Kia ora, I'm Michael Lascarides. I am the user experience lead at the National Library of New Zealand.
I work with the Digital New Zealand team where we craft web, mobile and data interfaces for all kinds of folks to use,
from family researchers, to teachers, to app developers, to students, to the generally curious, to our own staff.
I've been asked today to tell you a little bit about a few of the ways that our institution
creates, uses and shares our collections data.
I'll start with a little overview of what our institution does and what it collects.
The National Library is New Zealand's legal deposit library and is charged by law with the obligation
to "enrich the cultural and economic life of New Nealand, and its interchanges with other nations."
The library has three main parts: the general collections, encompassing the legal deposit services;
the schools collection, including the largest collection of children's books in the Southern Hemisphere;
and, the collections of the Alexander Turnbull Library, which is predominantly comprised of unpublished materials such as manuscripts and photographs.
To give a sense of the size of the collections,
we currently have about 836,000 items in the catalogue of unpublished materials,
about 1.4 million items in the published catalogue
and over 30 million items searchable on our website
and the bulk of that is mostly individual-digitised newspaper articles from our Papers Past service.
These collections include books, maps, images, recorded music, music scores,
newspapers, periodicals, manuscripts, letters, paintings, artifacts, manuals, and more.
So, to have a look at what sort of data we're generating and how we're generating it,
this is a very, very simplified structure of where we store our data and where we generate data,
organised roughly from most public to least public.
Here in the middle are the catalogues, where we have things like
the Papers Past service containing full-text digital objects,
various databases, the catalogue of published materials and the catalogue of unpublished materials.

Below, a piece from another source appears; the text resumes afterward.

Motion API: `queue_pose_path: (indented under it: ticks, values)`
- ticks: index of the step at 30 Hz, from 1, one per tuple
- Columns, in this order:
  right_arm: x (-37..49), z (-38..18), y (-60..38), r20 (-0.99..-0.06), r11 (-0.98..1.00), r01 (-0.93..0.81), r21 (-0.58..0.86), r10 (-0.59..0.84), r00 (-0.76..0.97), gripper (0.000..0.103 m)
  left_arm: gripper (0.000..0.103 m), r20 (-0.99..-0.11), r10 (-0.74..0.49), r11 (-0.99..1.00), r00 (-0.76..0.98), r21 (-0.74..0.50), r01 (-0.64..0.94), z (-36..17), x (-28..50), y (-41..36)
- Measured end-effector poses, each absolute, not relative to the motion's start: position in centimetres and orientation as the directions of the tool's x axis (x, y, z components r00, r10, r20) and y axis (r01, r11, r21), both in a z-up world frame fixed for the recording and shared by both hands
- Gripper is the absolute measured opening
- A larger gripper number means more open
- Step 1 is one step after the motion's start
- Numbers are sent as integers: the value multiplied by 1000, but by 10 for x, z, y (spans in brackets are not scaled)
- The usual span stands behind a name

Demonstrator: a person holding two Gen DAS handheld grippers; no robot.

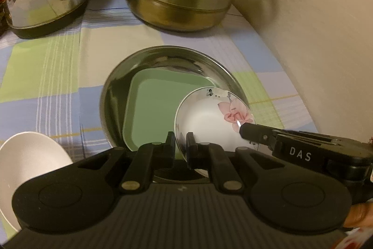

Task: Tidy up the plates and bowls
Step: 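Carry the floral saucer with the right tool onto the green plate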

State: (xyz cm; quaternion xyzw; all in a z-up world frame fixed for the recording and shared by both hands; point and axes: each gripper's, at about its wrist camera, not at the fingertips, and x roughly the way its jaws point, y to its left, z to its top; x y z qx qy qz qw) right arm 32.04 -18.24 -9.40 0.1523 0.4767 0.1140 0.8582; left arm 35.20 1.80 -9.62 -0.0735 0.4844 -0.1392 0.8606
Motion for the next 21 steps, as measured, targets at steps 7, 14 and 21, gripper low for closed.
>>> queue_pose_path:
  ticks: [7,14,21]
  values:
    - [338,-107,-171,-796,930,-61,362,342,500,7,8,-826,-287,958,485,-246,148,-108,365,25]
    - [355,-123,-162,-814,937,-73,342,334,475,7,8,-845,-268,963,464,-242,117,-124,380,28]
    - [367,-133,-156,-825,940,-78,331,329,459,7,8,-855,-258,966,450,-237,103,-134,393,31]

Behind that we have the actual physical collections that the items in the catalogues represent,
and our digital preservation and digitisation services.
We run a metadata service called Digital New Zealand on top of all of this.

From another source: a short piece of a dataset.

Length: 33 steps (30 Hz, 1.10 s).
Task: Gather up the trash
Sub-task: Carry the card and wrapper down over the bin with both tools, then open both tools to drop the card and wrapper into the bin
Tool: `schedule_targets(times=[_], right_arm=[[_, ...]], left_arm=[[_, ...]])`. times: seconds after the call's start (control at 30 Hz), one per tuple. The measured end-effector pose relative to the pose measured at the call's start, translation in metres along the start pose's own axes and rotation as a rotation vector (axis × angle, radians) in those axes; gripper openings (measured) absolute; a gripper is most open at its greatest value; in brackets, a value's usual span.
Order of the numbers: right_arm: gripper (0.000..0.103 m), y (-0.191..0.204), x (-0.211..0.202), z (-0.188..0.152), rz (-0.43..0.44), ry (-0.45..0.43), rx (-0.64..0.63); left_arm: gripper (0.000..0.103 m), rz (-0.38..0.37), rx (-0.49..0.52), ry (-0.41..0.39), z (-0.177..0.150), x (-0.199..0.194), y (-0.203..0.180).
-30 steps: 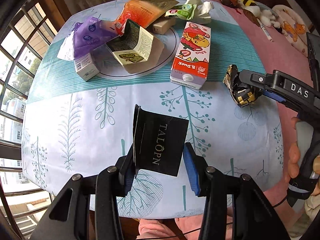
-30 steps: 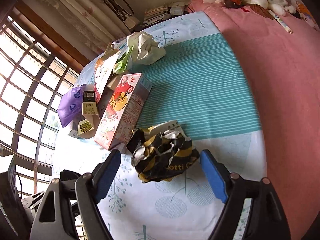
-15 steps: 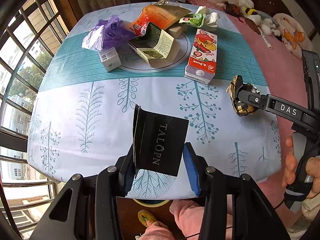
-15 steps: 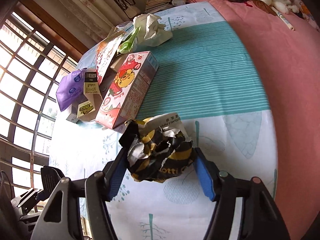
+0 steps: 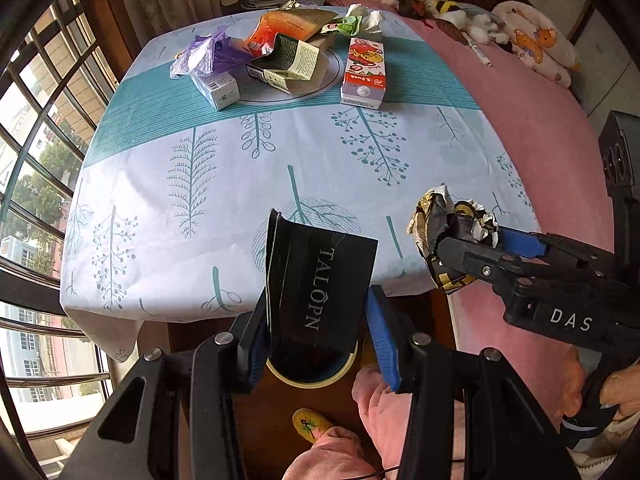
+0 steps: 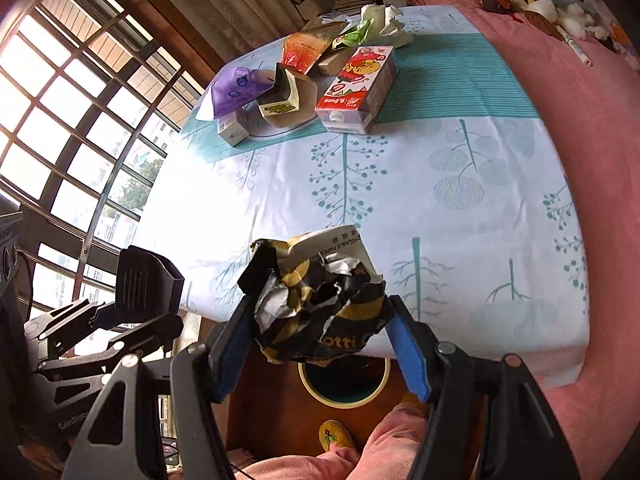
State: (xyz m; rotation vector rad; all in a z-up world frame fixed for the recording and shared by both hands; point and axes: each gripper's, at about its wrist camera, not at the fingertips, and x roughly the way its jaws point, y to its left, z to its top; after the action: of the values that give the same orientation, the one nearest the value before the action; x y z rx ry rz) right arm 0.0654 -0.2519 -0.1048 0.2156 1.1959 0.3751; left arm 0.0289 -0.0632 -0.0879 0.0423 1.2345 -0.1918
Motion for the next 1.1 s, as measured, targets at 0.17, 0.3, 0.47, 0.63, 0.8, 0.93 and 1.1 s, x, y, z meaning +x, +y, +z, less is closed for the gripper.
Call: schedule_targets(times=[0.17,0.3,0.47,0.63,0.8,0.93,1.1], right_arm=[[0.065,0.024,0.005,-0.047,-0.036,0.013,-0.01],[0.065,0.029,0.02,-0.084,-0.058,0.038,0.019],[0.065,0.025,0.051,-0.127,-0.062,0.092,0.07],[0.065,0.017,0.099,-0.158,-0.064,0.142,0.084],[0.065,-0.01,0.16,-0.181,-0.061,0.176,0.117],[0.066,-0.034,0.206,-0.194,-0.06,0.195,0.15],[0.07,-0.053,0.248,-0.205,-0.036,0.2,0.169]], left_arm=[[0.043,-0.037,0.004,0.017,-0.04,0.004,0.01],[0.043,-0.069,-0.01,0.04,-0.07,0.017,0.019],[0.043,-0.09,-0.032,0.088,-0.101,0.046,0.027],[0.044,-0.118,-0.076,0.112,-0.122,0.091,0.033],[0.044,-0.124,-0.098,0.146,-0.138,0.156,0.036],[0.046,-0.113,-0.101,0.156,-0.149,0.203,0.039],[0.075,-0.099,-0.09,0.197,-0.159,0.245,0.039]])
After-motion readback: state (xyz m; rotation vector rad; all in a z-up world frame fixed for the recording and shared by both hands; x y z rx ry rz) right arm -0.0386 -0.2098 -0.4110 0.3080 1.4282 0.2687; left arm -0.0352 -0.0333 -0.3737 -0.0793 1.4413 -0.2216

There will be more about that in an upcoming bit of this talk.
The Digital New Zealand service we use to generate a searchable archive
and an API data service across all of our collections, as well as that of other institutions.
Up front, we have several public interfaces to the web.
We have the digitalnz.org website, we have natlib.govt
and under the natlib.govt domain we have the
National Library website, as well as the Papers Past website and numerous others.
So what is our approach to generating, sharing and using collections data?
First of all, for the last few years we have had guidance from our government,
starting with the NZGOAL framework for copyright.
NZGOAL is the New Zealand Government Open Access and Licensing framework,
and essentially it gives us guidance for how we can license
data and materials that we generate. So this essentially sets the pathway for us to be open.
We also look to the Open Government Data Programme.
This is a specific program within the government that we are part of that encourages us to share our data online.
So this is from the data.gov.nz website, to whom we contribute
and we also release our own data sets out into the world.
Within the cultural heritage sector as well, we also look to, not just legal guidance,
but professional best practices, and something we've spent a lot of time thinking about is
the 5-Star Open Data framework, which has been championed by Tim Berners-Lee, the inventor of the World Wide Web.
Roughly speaking, the 5-Star framework gives us guidance on
what is the best practice for sharing our collections data, for sharing the data that we want to share.
And these five stars are great for checking on your own data to see how well you're sharing.
One-star data is sharing data, but really just putting stuff on the web.
So if you put a picture of some data on the web, that's one-star.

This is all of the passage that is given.